Гуаренте, который впервые обнаружил способность сиртуинов продлевать жизнь 20 лет назад, начал изучать их роль в развитии болезни Альцгеймера после того, как некоторые недавние исследования показали, что ген, производящий сиртуины, SIRT1, по-видимому, защищает мышей от последствий болезни Альцгеймера. Когда вышли эти исследования, «я подумал, что у мышей с дополнительным SIRT1, вероятно, было столько же A-бета, но что SIRT1 защищал их от него», – вспоминает Гуаренте. «Оказывается, они на самом деле производили меньше пептида А-бета.”
В статье Cell Гуаренте и его коллеги показали, что SIRT1 активирует выработку фермента (альфа-секретазы), который расщепляет АРР на безвредные фрагменты, предотвращая образование амилоидных пептидов, связанных с болезнью Альцгеймера. У мышей, сконструированных для выработки избыточных сиртуинов, уровень пептидов был снижен, в то время как у мышей с отключенным SIRT1 уровень пептидов был повышен.
Кроме того, дефицит обучаемости и памяти у мышей с болезнью Альцгеймера улучшился, когда SIRT1 был чрезмерно продуцирован, и ухудшился, когда ген был удален. Исследователи также обнаружили, что SIRT1 активирует так называемый путь передачи сигналов notch за счет повышенных уровней альфа-секретазы, которая защищает нейроны и помогает поддерживать функцию мозга.
Новая мишень для болезни Альцгеймера
Исследование, финансируемое Американской ассоциацией болезни Паркинсона, Национальными институтами здравоохранения и Институтом Пола Ф. Фонд Гленна демонстрирует, что препараты, активирующие SIRT1 в головном мозге, могут быть многообещающим подходом к лечению болезни Альцгеймера, говорит Гуаренте.
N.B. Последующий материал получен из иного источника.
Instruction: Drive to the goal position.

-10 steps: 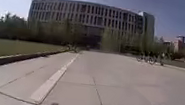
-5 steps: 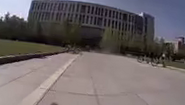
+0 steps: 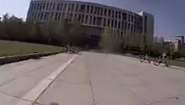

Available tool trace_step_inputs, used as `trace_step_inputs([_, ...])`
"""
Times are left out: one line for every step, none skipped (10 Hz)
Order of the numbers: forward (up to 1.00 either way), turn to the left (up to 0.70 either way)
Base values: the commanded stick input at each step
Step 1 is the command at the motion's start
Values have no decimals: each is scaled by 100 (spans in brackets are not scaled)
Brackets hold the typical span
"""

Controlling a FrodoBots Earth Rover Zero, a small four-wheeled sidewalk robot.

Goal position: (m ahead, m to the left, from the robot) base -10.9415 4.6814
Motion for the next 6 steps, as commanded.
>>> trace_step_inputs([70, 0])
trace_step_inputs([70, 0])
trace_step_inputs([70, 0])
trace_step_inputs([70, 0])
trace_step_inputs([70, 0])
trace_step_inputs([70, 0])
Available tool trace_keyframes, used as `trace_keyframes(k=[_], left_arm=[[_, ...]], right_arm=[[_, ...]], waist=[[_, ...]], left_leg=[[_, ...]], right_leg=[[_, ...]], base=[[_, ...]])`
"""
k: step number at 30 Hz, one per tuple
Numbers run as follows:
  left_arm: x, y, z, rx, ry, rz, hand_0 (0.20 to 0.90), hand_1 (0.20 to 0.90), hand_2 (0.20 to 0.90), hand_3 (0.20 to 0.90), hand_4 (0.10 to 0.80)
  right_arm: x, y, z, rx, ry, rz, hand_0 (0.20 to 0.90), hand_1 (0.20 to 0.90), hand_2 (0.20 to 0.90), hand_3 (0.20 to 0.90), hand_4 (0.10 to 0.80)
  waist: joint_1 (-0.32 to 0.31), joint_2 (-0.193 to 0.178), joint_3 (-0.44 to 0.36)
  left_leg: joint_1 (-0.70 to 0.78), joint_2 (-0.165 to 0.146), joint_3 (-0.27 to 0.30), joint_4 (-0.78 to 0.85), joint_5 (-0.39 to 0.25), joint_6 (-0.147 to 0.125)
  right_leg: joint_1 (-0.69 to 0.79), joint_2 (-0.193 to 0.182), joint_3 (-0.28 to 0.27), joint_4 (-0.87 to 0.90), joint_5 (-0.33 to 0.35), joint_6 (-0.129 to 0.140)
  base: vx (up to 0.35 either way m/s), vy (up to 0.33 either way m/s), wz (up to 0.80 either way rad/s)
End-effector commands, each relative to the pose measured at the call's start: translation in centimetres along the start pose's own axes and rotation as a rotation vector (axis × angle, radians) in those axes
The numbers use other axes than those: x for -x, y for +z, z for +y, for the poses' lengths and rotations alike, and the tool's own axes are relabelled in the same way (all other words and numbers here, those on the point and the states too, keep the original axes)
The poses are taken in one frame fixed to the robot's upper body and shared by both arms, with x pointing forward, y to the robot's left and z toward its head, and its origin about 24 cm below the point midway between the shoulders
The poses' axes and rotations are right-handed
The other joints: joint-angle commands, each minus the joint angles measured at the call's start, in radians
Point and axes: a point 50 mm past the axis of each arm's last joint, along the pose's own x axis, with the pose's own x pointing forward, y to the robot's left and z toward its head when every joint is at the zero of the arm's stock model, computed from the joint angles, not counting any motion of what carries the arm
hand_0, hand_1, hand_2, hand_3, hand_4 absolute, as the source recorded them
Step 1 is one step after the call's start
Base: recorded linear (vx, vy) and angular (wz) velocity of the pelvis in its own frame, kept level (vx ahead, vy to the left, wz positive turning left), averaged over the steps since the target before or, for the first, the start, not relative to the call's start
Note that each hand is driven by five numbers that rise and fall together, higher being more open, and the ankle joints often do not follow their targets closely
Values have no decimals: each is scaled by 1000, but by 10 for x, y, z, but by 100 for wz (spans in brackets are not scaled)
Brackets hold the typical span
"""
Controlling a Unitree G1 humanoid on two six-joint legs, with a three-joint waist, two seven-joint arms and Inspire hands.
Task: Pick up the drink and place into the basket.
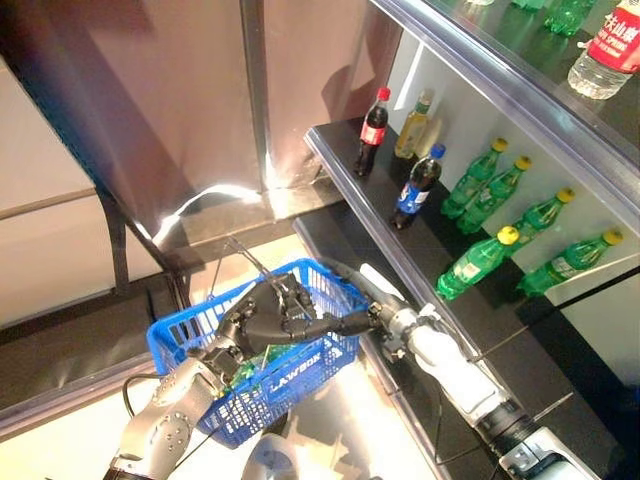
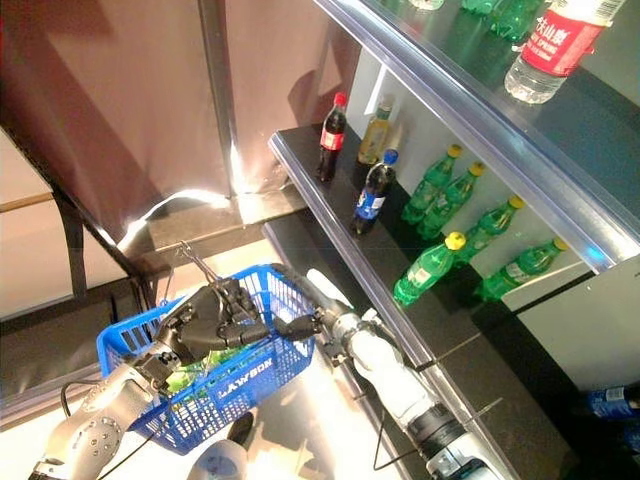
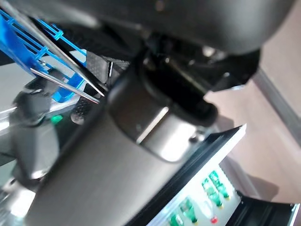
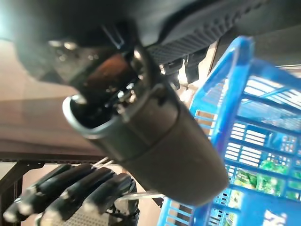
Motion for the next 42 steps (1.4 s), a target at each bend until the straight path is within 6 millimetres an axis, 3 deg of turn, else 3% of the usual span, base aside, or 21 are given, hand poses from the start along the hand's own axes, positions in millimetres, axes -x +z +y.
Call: trace_keyframes(k=[1, 11, 23, 42], left_arm=[[-11, 102, -37, -81, -190, -644, 300, 300, 300, 200, 100], [-6, 89, -6, -64, 56, -635, 300, 300, 300, 200, 100], [-5, 66, 23, -39, 277, -573, 300, 300, 300, 200, 100], [28, -13, 87, -25, 669, -294, 300, 300, 300, 200, 100]], right_arm=[[5, 21, -13, 3, -45, -148, 900, 900, 900, 900, 800], [11, 6, -3, -19, -16, -79, 900, 900, 900, 900, 800], [23, -29, 18, -61, 41, 77, 900, 900, 900, 900, 800], [58, -90, 43, -67, 115, 355, 900, 900, 900, 900, 800]], waist=[[-21, 62, -182], [-34, 63, -179], [-50, 72, -179], [-112, 87, -176]], left_leg=[[10, -25, 2, -5, -2, 25], [19, -14, 24, -5, -7, 23], [21, -7, 41, -5, -8, 20], [42, 12, 102, -5, -25, 17]], right_leg=[[46, 13, -17, 2, 0, -9], [49, 13, -16, 2, -4, -11], [47, 12, -19, 2, -4, -8], [44, 9, 1, 2, 6, -2]], base=[[-12, -8, -6], [-2, -5, -2], [0, -5, -4], [9, 0, -3]])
Любой такой препарат должен быть способен преодолевать гематоэнцефалический барьер, который предотвращает диффузию больших молекул в мозг.
Sirtris, компания, соучредителем которой является Guarente, а затем купленная GlaxoSmithKline, сейчас тестирует активаторы SIRT1 в клинических испытаниях на диабет. Гуаренте считает, что родственные препараты могут оказывать влияние на ряд нейродегенеративных заболеваний, а также на диабет и другие болезни старения.
Однако, по словам Гуаренте, для прохождения клинических испытаний любого потенциального лекарства от болезни Альцгеймера, скорее всего, потребуется несколько лет из-за необходимости найти лекарство, которое проникает через гематоэнцефалический барьер.
Рудольф Танци, профессор неврологии Гарвардской медицинской школы, говорит, что новые результаты также предлагают другой подход: нацеливание на один конкретный аспект активности SIRT1. Лаборатория Танзи недавно обнаружила, что мутации в гене, продуцирующем альфа-секретазу (ADAM10), связаны с поздним началом болезни Альцгеймера.
«Если так SIRT1 защищает от болезни Альцгеймера – включив ADAM10 – вы можете попробовать найти лекарство, которое конкретно воздействует на этот механизм», вместо глобальной активации SIRT1, – говорит Танзи.